Expanded Hemodialysis Therapy Ameliorates Uremia-Induced Systemic Microinflammation and Endothelial Dysfunction by Modulating VEGF, TNF-α and AP-1 Signaling

Abstract

Systemic chronic microinflammation and altered cytokine signaling, with adjunct cardiovascular disease (CVD), endothelial maladaptation and dysfunction is common in dialysis patients suffering from end-stage renal disease and associated with increased morbidity and mortality. New hemodialysis filters might offer improvements.
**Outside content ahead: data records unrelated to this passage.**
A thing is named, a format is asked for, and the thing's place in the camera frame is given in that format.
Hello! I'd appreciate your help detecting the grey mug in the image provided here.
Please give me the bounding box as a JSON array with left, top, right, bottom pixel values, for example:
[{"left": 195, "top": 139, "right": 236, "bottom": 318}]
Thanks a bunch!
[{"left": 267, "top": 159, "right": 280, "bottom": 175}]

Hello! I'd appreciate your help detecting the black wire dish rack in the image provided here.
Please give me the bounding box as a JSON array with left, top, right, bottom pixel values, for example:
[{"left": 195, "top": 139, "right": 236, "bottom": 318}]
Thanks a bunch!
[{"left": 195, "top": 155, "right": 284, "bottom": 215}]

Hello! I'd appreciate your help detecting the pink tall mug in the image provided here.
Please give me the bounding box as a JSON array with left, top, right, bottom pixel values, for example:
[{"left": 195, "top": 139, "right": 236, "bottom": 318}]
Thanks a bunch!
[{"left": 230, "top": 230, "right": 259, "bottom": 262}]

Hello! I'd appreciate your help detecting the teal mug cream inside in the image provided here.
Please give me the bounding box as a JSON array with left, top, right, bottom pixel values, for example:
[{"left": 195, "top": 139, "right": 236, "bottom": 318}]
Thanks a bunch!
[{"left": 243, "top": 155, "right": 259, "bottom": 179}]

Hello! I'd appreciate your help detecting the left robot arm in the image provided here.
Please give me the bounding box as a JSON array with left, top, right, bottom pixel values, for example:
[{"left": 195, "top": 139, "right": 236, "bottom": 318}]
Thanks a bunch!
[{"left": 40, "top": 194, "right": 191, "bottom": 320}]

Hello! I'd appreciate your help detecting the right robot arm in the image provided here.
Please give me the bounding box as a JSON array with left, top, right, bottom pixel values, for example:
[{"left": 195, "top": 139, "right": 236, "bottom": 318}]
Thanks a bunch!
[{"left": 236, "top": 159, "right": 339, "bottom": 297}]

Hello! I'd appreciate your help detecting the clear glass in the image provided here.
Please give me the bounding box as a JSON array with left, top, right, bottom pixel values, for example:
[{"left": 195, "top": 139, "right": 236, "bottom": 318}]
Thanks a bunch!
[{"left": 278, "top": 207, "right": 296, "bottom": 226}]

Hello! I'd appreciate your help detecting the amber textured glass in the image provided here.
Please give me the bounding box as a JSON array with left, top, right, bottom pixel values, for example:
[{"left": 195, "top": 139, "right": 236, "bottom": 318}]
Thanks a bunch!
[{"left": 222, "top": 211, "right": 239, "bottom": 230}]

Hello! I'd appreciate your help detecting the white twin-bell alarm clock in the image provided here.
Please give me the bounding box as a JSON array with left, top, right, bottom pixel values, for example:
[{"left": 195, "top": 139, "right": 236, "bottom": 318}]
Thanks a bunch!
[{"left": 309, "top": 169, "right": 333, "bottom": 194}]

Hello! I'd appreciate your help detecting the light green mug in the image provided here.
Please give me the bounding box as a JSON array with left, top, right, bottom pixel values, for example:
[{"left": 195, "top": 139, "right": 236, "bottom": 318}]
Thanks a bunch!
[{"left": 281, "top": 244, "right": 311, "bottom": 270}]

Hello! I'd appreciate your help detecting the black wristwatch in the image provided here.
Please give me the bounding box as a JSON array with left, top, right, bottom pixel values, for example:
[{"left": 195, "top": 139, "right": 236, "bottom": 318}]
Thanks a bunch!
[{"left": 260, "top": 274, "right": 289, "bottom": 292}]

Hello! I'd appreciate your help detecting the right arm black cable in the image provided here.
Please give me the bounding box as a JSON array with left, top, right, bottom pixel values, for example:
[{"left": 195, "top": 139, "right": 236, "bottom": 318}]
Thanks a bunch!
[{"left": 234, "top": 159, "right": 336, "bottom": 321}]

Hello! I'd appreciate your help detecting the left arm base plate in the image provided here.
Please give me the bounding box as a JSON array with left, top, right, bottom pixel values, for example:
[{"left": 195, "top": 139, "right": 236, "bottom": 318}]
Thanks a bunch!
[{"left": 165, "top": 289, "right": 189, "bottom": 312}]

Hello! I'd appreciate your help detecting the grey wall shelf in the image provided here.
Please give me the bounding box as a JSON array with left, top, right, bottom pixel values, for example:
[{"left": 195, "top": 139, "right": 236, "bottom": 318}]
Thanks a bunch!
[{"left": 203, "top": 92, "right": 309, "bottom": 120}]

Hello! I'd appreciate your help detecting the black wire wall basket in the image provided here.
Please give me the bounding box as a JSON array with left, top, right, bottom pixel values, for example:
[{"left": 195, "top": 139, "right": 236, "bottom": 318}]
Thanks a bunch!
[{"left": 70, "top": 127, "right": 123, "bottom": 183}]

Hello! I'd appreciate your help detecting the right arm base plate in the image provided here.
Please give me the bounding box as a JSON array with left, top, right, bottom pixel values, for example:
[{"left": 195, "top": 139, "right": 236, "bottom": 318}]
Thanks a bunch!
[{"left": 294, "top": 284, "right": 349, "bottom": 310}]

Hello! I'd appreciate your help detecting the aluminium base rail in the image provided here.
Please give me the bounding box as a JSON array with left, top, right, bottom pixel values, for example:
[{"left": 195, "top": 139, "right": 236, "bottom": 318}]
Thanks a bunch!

We here studied the impact of novel improved molecular cut-off hemodialysis filters on systemic microinflammation, uremia and endothelial dysfunction. Human endothelial cells (ECs) were incubated with uremic serum obtained from patients treated with two different hemodialysis regimens in the Permeability Enhancement to Reduce Chronic Inflammation (PERCI-II) crossover clinical trial, comparing High-Flux (HF) and Medium Cut-Off (MCO) membranes, and then assessed for their vascular endothelial growth factor (VEGF) production and angiogenesis. Compared to HF membranes, dialysis with MCO membranes lead to a reduction in proinflammatory mediators and reduced endothelial VEGF production and angiogenesis. Cytokine multiplex screening identified tumor necrosis factor (TNF) superfamily members as promising targets. The influence of TNF-alpha and its soluble receptors (sTNF-R1 and sTNF-R2) on endothelial VEGF promoter activation, protein release, and the involved signaling pathways was analyzed, revealing that this detrimental signaling was indeed induced by TNF-alpha and mediated by AP-1/c-FOS signaling. In conclusion, uremic toxins, in particular TNF-signaling, promote endothelial maladaptation, VEGF expression and aberrant angiogenesis, which can be positively modulated by dialysis with novel MCO membranes.